- Action item: Please say how many lines in the records contain the word "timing", giving only the number.

- Task inputs:
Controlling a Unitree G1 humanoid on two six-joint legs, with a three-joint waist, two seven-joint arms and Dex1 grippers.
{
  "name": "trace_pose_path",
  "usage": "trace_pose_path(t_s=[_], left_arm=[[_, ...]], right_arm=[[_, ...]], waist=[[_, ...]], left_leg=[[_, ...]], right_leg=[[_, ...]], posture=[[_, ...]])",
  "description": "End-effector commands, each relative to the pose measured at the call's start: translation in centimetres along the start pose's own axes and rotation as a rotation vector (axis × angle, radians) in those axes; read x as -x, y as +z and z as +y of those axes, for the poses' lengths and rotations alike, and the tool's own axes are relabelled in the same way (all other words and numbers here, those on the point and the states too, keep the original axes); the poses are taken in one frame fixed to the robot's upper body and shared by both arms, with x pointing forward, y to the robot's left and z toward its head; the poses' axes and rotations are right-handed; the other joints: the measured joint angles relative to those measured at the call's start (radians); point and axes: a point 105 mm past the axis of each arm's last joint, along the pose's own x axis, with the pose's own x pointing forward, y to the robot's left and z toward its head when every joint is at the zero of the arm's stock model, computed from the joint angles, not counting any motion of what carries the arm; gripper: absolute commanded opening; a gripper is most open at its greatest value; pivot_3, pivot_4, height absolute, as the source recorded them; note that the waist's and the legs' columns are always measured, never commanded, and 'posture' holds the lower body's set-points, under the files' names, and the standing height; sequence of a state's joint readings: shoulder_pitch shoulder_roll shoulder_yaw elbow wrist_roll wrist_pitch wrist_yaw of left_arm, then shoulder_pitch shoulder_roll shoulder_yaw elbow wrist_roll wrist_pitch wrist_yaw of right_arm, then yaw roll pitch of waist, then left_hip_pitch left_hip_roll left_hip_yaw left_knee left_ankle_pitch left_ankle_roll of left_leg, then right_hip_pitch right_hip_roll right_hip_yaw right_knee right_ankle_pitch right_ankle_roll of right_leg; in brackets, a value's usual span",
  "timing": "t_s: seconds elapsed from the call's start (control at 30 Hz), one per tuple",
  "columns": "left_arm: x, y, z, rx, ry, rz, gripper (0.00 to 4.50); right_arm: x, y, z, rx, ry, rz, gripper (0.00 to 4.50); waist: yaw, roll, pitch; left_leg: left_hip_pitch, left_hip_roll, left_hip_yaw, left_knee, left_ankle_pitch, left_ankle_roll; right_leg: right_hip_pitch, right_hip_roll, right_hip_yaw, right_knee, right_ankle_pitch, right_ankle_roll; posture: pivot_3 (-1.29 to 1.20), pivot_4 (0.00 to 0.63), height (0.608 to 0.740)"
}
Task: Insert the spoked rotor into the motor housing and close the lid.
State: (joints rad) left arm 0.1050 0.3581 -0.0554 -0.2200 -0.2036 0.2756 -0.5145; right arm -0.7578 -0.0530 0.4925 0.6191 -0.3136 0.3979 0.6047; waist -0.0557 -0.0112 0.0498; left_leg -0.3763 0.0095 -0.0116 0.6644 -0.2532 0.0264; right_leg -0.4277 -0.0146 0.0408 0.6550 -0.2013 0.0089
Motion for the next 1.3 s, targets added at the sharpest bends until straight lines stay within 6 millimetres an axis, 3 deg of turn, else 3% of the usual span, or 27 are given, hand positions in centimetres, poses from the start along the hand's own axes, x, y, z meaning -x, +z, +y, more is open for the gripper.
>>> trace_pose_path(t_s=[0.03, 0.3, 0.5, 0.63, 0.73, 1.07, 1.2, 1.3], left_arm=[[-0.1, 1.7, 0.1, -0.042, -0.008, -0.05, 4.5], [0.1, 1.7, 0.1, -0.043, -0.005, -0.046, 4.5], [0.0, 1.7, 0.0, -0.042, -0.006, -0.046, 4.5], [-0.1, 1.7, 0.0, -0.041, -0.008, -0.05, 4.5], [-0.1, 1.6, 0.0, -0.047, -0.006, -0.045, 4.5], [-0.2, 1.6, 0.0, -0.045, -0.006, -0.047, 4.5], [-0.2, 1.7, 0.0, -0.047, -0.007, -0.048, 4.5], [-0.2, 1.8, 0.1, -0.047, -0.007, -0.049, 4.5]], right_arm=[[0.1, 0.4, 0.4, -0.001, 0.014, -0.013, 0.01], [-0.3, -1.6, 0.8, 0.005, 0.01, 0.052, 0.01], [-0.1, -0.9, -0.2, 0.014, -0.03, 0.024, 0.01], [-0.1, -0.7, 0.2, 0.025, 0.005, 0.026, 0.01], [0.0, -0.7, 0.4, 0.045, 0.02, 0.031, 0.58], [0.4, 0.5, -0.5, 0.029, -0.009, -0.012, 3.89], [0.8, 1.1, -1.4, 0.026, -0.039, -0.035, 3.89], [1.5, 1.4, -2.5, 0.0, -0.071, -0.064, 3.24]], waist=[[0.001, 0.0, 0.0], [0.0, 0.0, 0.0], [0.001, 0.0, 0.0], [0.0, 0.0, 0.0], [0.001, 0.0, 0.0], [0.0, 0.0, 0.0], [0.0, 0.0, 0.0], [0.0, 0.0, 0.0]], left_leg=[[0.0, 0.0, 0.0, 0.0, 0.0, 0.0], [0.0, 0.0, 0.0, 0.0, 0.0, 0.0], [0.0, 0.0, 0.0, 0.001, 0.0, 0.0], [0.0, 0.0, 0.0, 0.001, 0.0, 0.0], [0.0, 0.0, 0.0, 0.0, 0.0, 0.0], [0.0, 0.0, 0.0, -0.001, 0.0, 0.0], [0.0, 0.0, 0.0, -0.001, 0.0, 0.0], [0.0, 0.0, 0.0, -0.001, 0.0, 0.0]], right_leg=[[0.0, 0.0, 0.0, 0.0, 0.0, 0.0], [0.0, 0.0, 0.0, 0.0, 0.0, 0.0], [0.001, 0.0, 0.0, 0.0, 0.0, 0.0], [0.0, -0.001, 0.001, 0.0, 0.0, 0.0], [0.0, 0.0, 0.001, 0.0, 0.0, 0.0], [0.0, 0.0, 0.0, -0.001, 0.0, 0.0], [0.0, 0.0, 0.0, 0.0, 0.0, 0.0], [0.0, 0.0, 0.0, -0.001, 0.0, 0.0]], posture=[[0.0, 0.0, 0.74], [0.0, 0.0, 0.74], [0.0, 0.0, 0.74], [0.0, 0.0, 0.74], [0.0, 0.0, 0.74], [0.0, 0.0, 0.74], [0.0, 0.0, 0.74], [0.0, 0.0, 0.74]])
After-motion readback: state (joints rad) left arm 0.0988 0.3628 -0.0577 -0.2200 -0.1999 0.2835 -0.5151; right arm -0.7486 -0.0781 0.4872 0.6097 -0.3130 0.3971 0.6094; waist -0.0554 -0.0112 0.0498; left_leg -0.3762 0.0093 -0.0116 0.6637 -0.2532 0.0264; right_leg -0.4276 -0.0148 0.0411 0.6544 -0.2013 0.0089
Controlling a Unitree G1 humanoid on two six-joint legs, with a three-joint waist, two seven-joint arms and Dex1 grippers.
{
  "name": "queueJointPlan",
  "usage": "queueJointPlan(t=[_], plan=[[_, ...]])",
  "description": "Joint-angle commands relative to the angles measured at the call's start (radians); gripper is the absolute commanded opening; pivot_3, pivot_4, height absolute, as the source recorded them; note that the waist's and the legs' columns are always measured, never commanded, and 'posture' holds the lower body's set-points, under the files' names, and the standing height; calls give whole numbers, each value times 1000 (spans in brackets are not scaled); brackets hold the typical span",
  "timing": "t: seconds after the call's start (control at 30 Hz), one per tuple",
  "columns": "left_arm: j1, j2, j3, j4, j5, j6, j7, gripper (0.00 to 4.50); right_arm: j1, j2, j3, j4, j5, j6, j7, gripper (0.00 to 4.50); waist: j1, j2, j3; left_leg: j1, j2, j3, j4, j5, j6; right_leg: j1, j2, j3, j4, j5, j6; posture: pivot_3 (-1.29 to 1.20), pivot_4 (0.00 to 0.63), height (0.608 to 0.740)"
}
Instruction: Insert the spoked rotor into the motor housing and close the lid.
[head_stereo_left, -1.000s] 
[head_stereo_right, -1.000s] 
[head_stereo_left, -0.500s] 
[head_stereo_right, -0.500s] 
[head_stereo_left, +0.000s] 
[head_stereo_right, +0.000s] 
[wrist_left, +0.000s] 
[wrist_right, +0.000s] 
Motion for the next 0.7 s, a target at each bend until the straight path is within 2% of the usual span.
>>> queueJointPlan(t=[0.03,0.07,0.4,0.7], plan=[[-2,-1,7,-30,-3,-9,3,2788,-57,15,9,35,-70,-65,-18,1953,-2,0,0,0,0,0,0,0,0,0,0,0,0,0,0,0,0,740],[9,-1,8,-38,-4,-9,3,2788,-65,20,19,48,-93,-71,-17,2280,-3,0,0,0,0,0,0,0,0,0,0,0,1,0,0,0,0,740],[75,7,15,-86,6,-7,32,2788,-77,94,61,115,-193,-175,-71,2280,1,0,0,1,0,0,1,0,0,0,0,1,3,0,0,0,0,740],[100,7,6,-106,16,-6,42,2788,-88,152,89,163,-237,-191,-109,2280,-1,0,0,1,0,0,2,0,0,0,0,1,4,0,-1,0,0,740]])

- Reply: 2